= WORK INSTRUCTIONS =
Could you set down exactly the lines in the records below between the line holding "Question. Provide points on the black left gripper left" and the line holding "Box the black right gripper finger.", inclusive?

++++

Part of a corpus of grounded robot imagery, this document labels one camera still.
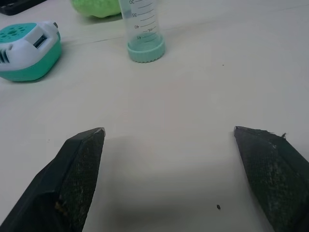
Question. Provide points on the black tray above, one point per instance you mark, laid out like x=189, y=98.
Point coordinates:
x=17, y=5

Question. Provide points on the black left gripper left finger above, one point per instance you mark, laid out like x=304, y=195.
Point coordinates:
x=70, y=183

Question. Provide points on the teal and white charger block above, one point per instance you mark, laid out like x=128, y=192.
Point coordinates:
x=26, y=52

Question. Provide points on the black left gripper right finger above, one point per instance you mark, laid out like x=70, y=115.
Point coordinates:
x=272, y=174

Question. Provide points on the green fuzzy object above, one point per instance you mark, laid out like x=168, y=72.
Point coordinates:
x=96, y=7

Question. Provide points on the clear tube with teal cap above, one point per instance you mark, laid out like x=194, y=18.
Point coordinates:
x=144, y=36

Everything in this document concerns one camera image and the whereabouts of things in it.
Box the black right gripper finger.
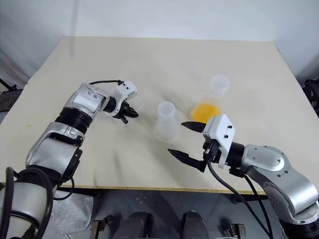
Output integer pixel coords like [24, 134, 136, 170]
[180, 120, 206, 133]
[167, 148, 202, 172]

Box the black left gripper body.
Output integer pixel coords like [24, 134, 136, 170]
[117, 99, 132, 125]

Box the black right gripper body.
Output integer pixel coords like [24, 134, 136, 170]
[201, 139, 222, 173]

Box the translucent plastic flask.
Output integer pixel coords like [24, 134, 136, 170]
[155, 101, 180, 143]

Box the plastic flask with orange liquid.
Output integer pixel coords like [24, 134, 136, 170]
[191, 92, 223, 124]

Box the dark grey rounded shape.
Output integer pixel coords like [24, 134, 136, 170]
[123, 211, 154, 239]
[181, 211, 208, 239]

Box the rusty metal clamp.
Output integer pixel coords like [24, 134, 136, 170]
[90, 215, 114, 239]
[230, 222, 246, 239]

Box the crumpled clear plastic sheet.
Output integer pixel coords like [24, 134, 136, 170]
[51, 195, 94, 236]

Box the black metal stand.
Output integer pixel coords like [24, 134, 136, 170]
[0, 78, 18, 113]

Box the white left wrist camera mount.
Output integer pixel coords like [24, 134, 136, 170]
[109, 80, 139, 118]

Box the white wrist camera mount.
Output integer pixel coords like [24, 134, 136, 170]
[202, 114, 237, 170]
[109, 80, 139, 118]

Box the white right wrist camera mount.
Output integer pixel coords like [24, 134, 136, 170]
[202, 114, 237, 170]

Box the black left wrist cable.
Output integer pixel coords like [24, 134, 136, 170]
[89, 79, 125, 87]

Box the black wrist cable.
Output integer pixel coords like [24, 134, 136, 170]
[243, 173, 274, 239]
[206, 160, 272, 239]
[89, 79, 125, 87]

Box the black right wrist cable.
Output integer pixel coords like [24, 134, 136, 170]
[206, 160, 272, 239]
[243, 173, 274, 239]

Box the black table frame bar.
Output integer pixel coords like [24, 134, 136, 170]
[57, 187, 265, 201]

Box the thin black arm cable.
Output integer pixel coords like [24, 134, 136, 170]
[53, 175, 76, 201]

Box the black equipment frame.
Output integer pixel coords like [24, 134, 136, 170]
[303, 79, 319, 113]

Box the thick black shoulder cable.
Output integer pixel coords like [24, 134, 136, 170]
[4, 166, 54, 239]

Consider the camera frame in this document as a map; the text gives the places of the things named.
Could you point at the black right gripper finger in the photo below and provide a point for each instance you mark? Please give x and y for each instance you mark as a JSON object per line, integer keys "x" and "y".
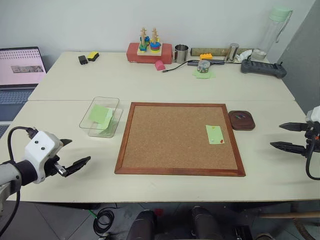
{"x": 287, "y": 147}
{"x": 292, "y": 126}

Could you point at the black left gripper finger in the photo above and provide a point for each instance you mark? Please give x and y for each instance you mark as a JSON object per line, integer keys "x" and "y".
{"x": 77, "y": 163}
{"x": 66, "y": 141}

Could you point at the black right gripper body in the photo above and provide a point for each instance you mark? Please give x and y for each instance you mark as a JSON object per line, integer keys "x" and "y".
{"x": 311, "y": 140}

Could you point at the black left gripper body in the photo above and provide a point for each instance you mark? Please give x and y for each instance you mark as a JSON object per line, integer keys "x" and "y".
{"x": 53, "y": 166}

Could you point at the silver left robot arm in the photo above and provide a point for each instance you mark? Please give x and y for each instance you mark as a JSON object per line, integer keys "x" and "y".
{"x": 10, "y": 172}

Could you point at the green paper note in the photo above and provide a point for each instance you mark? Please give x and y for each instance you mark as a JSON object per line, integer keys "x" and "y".
{"x": 215, "y": 133}

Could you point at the wood-framed cork board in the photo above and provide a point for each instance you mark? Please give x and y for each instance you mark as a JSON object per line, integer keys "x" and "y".
{"x": 175, "y": 140}

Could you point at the small jar of pins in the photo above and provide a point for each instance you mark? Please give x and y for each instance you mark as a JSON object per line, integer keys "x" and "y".
{"x": 203, "y": 66}

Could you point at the clear plastic container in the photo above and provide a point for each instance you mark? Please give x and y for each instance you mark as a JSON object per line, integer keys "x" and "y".
{"x": 100, "y": 117}

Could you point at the green notes in container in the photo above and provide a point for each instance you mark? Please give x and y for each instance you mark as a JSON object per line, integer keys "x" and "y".
{"x": 100, "y": 116}

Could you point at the brown wooden tray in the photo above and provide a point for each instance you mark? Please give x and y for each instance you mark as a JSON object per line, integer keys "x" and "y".
{"x": 241, "y": 122}

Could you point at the black handheld controller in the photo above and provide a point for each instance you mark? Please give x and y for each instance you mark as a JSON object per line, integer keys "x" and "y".
{"x": 262, "y": 68}

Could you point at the wooden stick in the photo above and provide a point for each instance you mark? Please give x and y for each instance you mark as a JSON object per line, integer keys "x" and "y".
{"x": 290, "y": 214}

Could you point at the silver tape roll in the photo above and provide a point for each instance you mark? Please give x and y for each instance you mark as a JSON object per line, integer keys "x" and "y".
{"x": 258, "y": 54}

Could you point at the black eraser block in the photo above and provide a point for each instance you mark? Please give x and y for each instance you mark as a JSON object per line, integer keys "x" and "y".
{"x": 82, "y": 60}

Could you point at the crumpled white cloth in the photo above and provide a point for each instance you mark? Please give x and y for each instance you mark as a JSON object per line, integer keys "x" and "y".
{"x": 244, "y": 55}

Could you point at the open laptop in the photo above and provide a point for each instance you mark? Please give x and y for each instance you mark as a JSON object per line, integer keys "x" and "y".
{"x": 20, "y": 67}

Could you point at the yellow and black sponge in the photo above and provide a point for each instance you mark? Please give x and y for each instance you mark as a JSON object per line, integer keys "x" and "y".
{"x": 93, "y": 56}

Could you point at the dark rounded shape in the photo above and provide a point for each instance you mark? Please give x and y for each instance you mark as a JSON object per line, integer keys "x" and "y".
{"x": 142, "y": 226}
{"x": 205, "y": 222}

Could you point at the steel cylinder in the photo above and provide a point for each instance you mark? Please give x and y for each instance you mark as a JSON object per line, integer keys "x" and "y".
{"x": 232, "y": 52}

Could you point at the clear bottle with green lid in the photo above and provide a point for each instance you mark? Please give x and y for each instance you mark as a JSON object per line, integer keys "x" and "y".
{"x": 271, "y": 32}

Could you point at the long cardboard tube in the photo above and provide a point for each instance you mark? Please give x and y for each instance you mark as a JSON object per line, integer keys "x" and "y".
{"x": 217, "y": 51}

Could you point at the yellow toy brick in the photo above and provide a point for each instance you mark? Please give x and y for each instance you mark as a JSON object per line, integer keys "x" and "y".
{"x": 206, "y": 56}

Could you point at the red brick box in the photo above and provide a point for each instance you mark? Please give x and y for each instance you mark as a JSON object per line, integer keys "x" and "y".
{"x": 147, "y": 58}

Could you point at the pink rounded block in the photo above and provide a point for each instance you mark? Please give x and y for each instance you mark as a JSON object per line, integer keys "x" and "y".
{"x": 160, "y": 65}

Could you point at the steel mug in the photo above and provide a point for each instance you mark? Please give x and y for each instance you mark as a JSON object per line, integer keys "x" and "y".
{"x": 181, "y": 53}

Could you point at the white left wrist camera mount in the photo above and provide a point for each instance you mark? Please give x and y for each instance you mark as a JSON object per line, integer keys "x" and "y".
{"x": 40, "y": 147}

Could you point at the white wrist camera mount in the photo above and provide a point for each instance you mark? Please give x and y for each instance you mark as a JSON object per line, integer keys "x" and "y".
{"x": 315, "y": 115}
{"x": 40, "y": 147}

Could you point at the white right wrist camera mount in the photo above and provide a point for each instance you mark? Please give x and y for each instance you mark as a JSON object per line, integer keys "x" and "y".
{"x": 315, "y": 115}

++++

= EXERCISE ANSWER =
Question. Provide points on the black left gripper left finger above, one point per instance you mark, laid out like x=304, y=195.
Point coordinates:
x=70, y=183

Question. Provide points on the teal and white charger block above, one point per instance you mark, laid out like x=128, y=192.
Point coordinates:
x=26, y=52

Question. Provide points on the black left gripper right finger above, one point per instance you mark, laid out like x=70, y=115.
Point coordinates:
x=272, y=174

Question. Provide points on the green fuzzy object above, one point per instance you mark, laid out like x=168, y=72.
Point coordinates:
x=96, y=7

Question. Provide points on the clear tube with teal cap above, one point per instance you mark, laid out like x=194, y=18.
Point coordinates:
x=144, y=36

Everything in this document concerns one camera image and the whereabouts of things in it.
Box the black right gripper finger.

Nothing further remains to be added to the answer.